Pregnant women told to continue flu shots
The government would be irresponsible if it halted the swine flu vaccination programme for pregnant women after two stillbirths in a week following inoculations, the health minister said yesterday.
'If we urge pregnant women not to take the vaccine when there's no scientific evidence to support the claim, we would really be irresponsible,' Secretary for Food and Health York Chow Yat-ngok said.
His comment came after a 33-year-old woman, who was nine months' pregnant, gave birth to a stillborn baby on Tuesday, three weeks after receiving the swine flu vaccine. She has since been released from hospital.
Also on Tuesday, the baby of a 37-year-old woman was confirmed dead, three weeks after the mother had received the swine flu jab.
Chow reiterated that there was no medical evidence to prove that the vaccine and stillbirths were related, adding that Hong Kong had about 200 stillbirth cases every year.
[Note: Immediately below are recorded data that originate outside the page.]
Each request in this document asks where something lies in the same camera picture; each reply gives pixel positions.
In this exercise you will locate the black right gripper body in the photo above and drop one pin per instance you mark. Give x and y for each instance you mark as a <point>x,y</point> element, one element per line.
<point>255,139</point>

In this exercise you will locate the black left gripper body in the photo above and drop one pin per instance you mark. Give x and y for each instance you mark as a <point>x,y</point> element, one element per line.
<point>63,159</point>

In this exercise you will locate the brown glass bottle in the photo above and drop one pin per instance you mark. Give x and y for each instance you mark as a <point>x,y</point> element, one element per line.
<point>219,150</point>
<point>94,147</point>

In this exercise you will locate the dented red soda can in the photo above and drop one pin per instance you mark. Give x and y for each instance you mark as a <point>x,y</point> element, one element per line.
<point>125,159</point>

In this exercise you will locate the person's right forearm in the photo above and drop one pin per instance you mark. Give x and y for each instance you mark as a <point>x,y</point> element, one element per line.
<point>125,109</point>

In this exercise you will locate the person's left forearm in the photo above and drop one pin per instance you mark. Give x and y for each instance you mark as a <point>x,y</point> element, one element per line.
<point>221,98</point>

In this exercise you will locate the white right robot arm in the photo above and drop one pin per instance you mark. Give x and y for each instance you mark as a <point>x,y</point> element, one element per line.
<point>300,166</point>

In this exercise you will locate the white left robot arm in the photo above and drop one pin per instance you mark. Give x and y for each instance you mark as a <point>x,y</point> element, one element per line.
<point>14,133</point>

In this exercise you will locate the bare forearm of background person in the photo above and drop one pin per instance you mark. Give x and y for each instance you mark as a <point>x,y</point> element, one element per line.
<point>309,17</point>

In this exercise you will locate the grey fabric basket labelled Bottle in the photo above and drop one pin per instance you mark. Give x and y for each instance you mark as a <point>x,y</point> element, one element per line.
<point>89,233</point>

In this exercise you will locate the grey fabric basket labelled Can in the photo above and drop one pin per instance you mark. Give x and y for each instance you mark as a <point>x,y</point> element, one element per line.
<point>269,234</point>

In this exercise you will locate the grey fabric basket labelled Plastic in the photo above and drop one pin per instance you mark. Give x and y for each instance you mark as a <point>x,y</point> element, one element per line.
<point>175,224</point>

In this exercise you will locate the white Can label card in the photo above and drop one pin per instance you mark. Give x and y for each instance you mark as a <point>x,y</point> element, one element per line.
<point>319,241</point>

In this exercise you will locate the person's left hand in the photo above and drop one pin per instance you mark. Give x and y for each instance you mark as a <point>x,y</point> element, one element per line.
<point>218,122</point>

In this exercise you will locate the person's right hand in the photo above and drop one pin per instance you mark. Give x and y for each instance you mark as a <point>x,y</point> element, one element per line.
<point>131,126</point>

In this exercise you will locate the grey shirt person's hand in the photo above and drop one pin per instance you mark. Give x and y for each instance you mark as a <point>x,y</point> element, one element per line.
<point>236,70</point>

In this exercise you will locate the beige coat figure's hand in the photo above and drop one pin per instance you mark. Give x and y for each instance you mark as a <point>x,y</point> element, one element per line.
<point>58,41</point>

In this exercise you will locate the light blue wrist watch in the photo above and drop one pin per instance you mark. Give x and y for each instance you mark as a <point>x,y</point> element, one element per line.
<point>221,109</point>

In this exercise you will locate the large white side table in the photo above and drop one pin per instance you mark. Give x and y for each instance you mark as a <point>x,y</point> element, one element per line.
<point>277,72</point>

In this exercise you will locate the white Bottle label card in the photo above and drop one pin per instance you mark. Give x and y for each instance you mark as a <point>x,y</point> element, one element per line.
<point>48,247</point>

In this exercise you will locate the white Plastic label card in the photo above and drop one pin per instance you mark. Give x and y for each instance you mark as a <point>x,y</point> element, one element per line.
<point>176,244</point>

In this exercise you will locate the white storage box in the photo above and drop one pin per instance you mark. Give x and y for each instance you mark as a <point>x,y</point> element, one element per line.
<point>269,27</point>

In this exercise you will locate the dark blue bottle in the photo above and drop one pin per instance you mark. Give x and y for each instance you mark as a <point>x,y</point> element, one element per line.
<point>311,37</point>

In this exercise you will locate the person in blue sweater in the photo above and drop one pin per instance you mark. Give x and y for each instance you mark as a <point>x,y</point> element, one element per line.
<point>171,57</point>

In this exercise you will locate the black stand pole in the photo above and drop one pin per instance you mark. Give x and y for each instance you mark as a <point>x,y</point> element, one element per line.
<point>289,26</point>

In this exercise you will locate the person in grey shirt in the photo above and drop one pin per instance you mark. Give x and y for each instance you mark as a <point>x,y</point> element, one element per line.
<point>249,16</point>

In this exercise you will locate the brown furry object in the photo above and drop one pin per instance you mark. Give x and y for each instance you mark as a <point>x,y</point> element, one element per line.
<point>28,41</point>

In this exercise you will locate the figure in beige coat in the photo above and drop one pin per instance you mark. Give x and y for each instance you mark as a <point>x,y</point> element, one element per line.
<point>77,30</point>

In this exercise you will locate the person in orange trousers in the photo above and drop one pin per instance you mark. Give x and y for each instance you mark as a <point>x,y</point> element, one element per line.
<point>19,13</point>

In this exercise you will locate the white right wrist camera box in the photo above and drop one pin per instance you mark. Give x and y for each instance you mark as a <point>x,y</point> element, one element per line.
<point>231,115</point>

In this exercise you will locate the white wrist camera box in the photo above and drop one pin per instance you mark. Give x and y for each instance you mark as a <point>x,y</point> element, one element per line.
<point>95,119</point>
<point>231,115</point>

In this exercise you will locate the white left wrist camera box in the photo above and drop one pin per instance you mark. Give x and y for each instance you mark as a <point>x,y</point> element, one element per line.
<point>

He said that while pregnant women were as likely as other people to suffer from side effects after taking the shots, they were 10 times more likely to require intensive care if they caught the flu.
Meanwhile, a 20-year-old man with severe congenital heart disease became the 61st casualty of swine flu in Hong Kong. He was admitted to United Christian Hospital on Wednesday with fever and flu symptoms and was confirmed with swine flu. He died yesterday morning.